— Ляля, неужели скоро так все мы и разойдемся по своим тропкам? — произнесла Хаджар с горечью. Она боялась потерять и эту свою, школьную, семью.
Еще не остыв от первого сценического успеха, лукаво улыбаясь каким-то своим мыслям, Ляля шутливо ответила:
— Нет, моя Хаджар, я уверена — мы пойдем большой дорогой дружбы! А Муниру, если она променяла дружбу на смазливого молодого человека, накажем по заслугам. Ведь ее противного франта просто хочется поколотить.
Хаджар посмотрела на Лялю:
— С себя, пожалуй, станется. Осмелилась же ты выйти на сцену после единственной репетиции. Все-таки, Ляля, ты молодец… Я… даже не знаю, как и сказать. Я горжусь тобой.
Польщенная Ляля засмеялась. Потом сказала серьезно:
— Нет, Хаджар, здесь не смелость. Я не хотела, чтобы класс опозорился.
— А я разве хотела? Но не смогла бы сделать того, что сделала ты, — сказала Хаджар искренне то, что думала.
— Если бы очень захотела — смогла бы.
— Нет, как бы ни захотела, мне все равно не удалось бы. Я несмелая.

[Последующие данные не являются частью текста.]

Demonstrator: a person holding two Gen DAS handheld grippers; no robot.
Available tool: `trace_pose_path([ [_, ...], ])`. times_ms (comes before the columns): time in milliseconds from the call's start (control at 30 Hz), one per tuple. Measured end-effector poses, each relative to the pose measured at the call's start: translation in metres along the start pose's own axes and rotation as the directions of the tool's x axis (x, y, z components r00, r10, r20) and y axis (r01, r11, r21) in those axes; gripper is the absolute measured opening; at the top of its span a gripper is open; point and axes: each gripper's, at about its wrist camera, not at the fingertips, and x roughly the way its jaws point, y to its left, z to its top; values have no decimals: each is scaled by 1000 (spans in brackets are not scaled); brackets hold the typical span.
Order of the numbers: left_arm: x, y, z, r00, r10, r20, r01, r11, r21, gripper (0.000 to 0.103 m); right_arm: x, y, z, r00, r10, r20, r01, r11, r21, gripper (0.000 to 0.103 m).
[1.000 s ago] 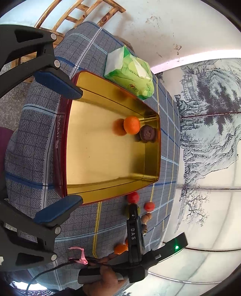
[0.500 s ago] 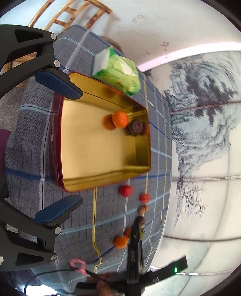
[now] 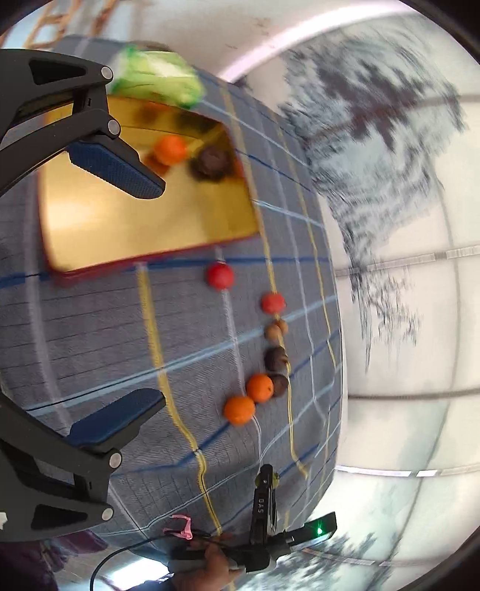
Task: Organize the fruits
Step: 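Grasp the green-yellow fruit with the right tool, then grasp the red tomato with the left tool while the right tool holds the green fruit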
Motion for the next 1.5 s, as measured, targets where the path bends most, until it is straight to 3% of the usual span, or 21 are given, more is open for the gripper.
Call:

Ляля неожиданно громко рассмеялась.
— Ты что?
— Очень интересно…
— О чем ты?
— Жизнь — интересная. У дэу-ани есть моя фотография, на ней я еще совсем маленькая. Грязная, оборванная. Черные кудряшки стоят дыбом. Если очень расшалюсь, дэу-ани показывает мне карточку: «Смотри, какая ты была».
— Хороший человек, Ляля, твоя дэу-ани.
— Золото, жемчужина!
Хаджар стояла, засунув руки в рукава, не ожидая никакого коварства. Вдруг Ляля толкнула ее в мягкий сугроб и сама бросилась за ней. По гулкой улице далеко разносились девичьи смеющиеся голоса. Потом Ляля подняла подругу. Они стряхивали одна с другой снег, и Хаджар, показывая Ляле свои мокрые варежки, деланно бранила ее.
— Хаджар, душа моя, не сердись на меня. Ладно?
— Сумасшедшая ты, Ляля.
— Да, я сумасшедшая, ветреная, словом, джиль-кызы. Прости меня, пожалуйста.
Когда наконец они добрались до дому, Валентина Андреевна, их учительница химии, приютившая Хаджар, была уже в постели. Боясь ее разбудить, девушки тихо разделись.